_ASSIGNMENT_
Gather up every line from the entries below that uses the word "stainless".

--- RECORDS FOR THIS TASK Enclosed Below ---

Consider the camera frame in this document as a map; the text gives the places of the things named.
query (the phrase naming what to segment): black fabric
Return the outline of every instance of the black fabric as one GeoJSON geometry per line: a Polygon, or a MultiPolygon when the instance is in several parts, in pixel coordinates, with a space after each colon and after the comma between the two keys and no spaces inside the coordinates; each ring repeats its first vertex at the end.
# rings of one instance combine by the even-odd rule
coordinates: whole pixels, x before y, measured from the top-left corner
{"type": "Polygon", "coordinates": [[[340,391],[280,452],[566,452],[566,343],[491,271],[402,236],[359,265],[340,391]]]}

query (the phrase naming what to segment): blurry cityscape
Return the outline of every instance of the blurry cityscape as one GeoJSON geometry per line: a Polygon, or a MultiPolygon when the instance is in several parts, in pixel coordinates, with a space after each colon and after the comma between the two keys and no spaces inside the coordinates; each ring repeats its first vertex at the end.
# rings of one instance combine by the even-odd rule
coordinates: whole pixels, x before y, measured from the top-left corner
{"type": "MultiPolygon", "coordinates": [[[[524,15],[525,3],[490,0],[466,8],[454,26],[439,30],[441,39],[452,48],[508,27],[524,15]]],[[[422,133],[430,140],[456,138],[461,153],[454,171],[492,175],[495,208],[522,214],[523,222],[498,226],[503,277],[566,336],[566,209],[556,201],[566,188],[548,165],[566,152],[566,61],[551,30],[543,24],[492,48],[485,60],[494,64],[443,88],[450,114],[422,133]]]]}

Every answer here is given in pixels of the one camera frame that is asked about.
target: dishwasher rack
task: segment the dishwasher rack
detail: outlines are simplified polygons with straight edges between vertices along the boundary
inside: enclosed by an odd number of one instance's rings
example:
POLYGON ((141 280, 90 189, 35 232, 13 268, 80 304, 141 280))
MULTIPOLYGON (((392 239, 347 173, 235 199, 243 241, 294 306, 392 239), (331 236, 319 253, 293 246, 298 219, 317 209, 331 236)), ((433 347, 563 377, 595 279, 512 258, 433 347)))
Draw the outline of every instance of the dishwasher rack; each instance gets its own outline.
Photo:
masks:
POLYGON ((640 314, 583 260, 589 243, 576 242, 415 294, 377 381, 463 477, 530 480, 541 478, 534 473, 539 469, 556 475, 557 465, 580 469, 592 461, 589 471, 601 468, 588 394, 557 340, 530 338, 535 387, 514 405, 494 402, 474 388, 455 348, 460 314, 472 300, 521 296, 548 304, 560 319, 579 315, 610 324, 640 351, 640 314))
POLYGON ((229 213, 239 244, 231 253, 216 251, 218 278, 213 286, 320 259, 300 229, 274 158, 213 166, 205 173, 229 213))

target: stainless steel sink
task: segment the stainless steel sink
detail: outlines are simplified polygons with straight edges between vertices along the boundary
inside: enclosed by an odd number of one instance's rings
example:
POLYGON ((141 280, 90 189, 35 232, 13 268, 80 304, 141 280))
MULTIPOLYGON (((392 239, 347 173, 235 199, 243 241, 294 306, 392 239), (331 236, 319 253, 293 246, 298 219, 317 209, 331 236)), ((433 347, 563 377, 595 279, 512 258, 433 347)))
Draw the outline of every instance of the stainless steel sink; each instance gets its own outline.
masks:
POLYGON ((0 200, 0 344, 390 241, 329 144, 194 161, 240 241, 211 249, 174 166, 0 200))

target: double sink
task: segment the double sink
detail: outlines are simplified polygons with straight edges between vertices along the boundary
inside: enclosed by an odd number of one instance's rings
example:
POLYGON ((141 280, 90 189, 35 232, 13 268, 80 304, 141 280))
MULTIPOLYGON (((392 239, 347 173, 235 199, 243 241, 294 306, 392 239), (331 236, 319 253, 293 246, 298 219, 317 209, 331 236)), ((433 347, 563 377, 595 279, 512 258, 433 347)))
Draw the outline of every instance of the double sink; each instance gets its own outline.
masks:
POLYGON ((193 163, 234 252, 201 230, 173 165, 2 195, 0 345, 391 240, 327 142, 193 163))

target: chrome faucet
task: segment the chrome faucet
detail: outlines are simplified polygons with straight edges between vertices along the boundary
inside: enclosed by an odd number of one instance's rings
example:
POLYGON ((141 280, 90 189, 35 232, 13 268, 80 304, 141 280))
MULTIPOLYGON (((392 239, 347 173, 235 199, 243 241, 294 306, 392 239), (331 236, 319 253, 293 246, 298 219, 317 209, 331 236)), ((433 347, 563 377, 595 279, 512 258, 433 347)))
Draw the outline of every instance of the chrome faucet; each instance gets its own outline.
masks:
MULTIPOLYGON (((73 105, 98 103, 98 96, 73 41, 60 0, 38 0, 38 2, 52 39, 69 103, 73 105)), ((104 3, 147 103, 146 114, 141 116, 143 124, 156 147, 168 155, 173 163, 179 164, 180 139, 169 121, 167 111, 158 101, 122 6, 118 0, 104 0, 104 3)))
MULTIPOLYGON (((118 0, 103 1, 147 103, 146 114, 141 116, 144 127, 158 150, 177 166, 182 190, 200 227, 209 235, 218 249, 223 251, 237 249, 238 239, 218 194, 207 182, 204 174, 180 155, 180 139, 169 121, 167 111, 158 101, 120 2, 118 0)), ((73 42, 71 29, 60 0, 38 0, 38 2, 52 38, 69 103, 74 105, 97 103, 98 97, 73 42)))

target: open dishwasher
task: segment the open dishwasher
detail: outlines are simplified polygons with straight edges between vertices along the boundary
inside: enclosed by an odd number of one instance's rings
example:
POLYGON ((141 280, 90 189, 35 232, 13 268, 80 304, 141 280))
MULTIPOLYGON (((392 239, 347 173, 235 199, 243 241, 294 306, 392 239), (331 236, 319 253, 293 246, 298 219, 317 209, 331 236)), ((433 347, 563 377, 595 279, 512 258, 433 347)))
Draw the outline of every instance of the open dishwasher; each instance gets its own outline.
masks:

--- End of Enclosed RECORDS FOR THIS TASK ---

_OUTPUT BELOW_
target: stainless steel sink
task: segment the stainless steel sink
Draw the outline of every instance of the stainless steel sink; each instance gets its own outline.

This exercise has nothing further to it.